* **INPUT DATA**:
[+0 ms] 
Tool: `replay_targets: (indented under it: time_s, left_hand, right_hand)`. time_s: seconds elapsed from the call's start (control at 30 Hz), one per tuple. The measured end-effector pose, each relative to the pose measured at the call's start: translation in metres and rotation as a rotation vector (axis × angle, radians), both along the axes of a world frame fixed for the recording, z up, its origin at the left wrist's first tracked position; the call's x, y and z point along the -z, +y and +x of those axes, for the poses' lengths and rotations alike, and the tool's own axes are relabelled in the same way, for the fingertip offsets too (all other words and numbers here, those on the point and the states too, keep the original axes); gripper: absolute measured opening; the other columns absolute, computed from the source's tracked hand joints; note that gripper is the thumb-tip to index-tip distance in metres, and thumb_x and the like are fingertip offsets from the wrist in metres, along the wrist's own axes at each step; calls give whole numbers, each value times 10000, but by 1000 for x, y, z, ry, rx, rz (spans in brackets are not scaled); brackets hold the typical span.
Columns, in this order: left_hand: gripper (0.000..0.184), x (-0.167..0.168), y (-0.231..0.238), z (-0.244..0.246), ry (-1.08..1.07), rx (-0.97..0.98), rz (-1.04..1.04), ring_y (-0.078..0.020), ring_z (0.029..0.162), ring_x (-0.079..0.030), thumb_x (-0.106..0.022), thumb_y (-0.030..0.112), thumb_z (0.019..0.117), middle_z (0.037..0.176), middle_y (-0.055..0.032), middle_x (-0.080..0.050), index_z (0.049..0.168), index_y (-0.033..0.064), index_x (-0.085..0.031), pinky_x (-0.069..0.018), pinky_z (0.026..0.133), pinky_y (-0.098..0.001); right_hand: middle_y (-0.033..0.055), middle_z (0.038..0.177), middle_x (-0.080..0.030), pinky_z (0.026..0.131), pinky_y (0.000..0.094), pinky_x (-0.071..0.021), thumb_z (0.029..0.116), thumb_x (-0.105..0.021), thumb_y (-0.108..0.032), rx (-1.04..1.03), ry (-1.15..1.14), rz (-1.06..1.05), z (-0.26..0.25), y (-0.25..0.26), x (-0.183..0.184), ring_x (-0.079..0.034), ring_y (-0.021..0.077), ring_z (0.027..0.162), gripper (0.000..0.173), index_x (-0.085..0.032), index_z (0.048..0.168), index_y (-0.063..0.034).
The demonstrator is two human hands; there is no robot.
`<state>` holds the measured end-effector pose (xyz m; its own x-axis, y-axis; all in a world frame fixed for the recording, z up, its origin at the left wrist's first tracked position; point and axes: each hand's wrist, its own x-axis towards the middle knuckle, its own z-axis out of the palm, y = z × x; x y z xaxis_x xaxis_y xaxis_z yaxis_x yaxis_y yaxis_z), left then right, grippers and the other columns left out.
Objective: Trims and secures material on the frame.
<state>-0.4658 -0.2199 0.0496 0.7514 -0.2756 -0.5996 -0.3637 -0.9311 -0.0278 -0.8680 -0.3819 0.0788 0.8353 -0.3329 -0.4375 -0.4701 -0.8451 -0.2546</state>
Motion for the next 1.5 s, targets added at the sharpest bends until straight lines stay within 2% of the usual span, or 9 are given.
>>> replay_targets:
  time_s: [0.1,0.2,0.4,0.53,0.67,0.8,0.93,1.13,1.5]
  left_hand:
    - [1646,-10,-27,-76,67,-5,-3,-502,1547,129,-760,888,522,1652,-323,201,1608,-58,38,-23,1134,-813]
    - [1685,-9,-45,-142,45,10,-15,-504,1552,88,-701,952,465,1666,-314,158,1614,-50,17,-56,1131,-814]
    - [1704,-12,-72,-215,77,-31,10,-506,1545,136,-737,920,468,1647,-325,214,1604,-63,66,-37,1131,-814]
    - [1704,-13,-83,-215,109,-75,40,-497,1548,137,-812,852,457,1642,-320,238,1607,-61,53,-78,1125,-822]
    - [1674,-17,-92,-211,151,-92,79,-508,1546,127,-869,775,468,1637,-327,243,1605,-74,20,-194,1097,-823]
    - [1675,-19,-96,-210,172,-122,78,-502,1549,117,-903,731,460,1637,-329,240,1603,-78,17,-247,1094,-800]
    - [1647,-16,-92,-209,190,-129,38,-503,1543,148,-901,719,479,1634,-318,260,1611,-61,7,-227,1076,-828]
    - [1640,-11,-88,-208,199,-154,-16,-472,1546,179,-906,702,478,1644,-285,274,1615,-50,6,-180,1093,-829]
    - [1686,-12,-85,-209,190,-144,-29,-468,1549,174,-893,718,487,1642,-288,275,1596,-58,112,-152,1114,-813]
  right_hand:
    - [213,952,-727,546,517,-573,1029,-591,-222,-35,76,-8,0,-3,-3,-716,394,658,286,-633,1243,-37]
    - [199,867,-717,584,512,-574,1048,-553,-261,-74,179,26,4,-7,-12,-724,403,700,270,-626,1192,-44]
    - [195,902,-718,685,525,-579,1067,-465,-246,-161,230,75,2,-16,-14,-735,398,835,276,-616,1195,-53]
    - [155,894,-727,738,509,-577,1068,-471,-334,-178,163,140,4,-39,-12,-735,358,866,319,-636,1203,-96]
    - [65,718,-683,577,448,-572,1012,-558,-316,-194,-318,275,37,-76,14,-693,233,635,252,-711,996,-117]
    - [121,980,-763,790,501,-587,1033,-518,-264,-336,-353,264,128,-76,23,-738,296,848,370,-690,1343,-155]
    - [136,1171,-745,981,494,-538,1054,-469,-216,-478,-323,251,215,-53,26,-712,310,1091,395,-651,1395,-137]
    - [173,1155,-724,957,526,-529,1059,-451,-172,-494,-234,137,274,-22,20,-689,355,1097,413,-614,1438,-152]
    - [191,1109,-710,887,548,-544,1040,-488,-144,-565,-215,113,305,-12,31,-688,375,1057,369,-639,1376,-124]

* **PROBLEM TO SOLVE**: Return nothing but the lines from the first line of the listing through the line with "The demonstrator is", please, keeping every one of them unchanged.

* **ANSWER FOR THIS EXERCISE**:
[+0 ms] 
Tool: `replay_targets: (indented under it: time_s, left_hand, right_hand)`. time_s: seconds elapsed from the call's start (control at 30 Hz), one per tuple. The measured end-effector pose, each relative to the pose measured at the call's start: translation in metres and rotation as a rotation vector (axis × angle, radians), both along the axes of a world frame fixed for the recording, z up, its origin at the left wrist's first tracked position; the call's x, y and z point along the -z, +y and +x of those axes, for the poses' lengths and rotations alike, and the tool's own axes are relabelled in the same way, for the fingertip offsets too (all other words and numbers here, those on the point and the states too, keep the original axes); gripper: absolute measured opening; the other columns absolute, computed from the source's tracked hand joints; note that gripper is the thumb-tip to index-tip distance in metres, and thumb_x and the like are fingertip offsets from the wrist in metres, along the wrist's own axes at each step; calls give whole numbers, each value times 10000, but by 1000 for x, y, z, ry, rx, rz (spans in brackets are not scaled); brackets hold the typical span.
Columns, in this order: left_hand: gripper (0.000..0.184), x (-0.167..0.168), y (-0.231..0.238), z (-0.244..0.246), ry (-1.08..1.07), rx (-0.97..0.98), rz (-1.04..1.04), ring_y (-0.078..0.020), ring_z (0.029..0.162), ring_x (-0.079..0.030), thumb_x (-0.106..0.022), thumb_y (-0.030..0.112), thumb_z (0.019..0.117), middle_z (0.037..0.176), middle_y (-0.055..0.032), middle_x (-0.080..0.050), index_z (0.049..0.168), index_y (-0.033..0.064), index_x (-0.085..0.031), pinky_x (-0.069..0.018), pinky_z (0.026..0.133), pinky_y (-0.098..0.001); right_hand: middle_y (-0.033..0.055), middle_z (0.038..0.177), middle_x (-0.080..0.030), pinky_z (0.026..0.131), pinky_y (0.000..0.094), pinky_x (-0.071..0.021), thumb_z (0.029..0.116), thumb_x (-0.105..0.021), thumb_y (-0.108..0.032), rx (-1.04..1.03), ry (-1.15..1.14), rz (-1.06..1.05), z (-0.26..0.25), y (-0.25..0.26), x (-0.183..0.184), ring_x (-0.079..0.034), ring_y (-0.021..0.077), ring_z (0.027..0.162), gripper (0.000..0.173), index_x (-0.085..0.032), index_z (0.048..0.168), index_y (-0.063..0.034).
The demonstrator is two human hands; there is no robot.

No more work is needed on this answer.